What is expected>
Taking the listing below, restate word for word each line from the line with "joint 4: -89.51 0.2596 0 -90" to the line with "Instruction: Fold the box", ends included, and stop there.

Given data>
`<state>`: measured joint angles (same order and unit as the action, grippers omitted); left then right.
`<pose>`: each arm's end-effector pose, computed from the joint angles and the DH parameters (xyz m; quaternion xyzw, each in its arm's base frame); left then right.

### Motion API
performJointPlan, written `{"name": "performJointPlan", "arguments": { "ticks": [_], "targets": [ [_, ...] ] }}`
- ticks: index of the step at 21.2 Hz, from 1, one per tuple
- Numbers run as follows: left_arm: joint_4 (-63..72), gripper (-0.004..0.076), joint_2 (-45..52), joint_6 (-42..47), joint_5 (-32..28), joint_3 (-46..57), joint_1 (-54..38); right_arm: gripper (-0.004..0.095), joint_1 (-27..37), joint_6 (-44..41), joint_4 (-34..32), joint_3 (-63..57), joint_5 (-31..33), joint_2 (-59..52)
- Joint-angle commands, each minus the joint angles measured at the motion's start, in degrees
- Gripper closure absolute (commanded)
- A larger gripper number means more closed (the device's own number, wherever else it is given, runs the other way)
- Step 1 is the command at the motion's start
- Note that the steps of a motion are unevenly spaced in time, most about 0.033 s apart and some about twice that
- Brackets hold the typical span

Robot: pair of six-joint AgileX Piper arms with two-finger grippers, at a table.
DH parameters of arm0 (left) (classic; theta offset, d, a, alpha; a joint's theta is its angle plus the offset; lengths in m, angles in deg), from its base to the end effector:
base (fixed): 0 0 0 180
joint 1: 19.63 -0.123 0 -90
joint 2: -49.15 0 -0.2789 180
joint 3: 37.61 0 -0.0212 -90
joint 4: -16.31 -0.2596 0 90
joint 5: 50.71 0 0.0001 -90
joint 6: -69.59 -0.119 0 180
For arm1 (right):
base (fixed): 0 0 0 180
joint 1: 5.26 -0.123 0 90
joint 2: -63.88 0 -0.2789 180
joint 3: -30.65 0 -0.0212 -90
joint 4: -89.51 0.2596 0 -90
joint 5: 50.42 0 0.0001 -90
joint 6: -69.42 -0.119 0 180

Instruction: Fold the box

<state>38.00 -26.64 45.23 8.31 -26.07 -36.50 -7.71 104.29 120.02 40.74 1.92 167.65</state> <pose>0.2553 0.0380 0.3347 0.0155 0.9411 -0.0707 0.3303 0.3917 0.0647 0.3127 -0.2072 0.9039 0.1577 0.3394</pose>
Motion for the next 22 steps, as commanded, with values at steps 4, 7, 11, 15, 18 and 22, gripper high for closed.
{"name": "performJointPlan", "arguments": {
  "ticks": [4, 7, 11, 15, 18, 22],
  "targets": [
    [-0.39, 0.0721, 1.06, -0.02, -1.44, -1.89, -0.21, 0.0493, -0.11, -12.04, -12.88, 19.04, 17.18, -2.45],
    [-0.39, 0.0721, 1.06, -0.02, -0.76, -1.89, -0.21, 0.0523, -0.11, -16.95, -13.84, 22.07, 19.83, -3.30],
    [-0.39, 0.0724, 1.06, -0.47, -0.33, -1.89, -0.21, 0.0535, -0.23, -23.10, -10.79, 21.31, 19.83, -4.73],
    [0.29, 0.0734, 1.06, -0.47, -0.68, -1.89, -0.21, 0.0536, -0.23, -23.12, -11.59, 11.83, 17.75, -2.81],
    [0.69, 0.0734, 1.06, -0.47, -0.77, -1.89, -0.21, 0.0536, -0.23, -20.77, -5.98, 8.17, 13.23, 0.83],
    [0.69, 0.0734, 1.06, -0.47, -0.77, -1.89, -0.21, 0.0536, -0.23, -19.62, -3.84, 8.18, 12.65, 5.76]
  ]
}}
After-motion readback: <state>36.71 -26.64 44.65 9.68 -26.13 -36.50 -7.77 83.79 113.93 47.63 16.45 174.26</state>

Task solution>
joint 4: -89.51 0.2596 0 -90
joint 5: 50.42 0 0.0001 -90
joint 6: -69.42 -0.119 0 180

Instruction: Fold the box

The output shown is complete.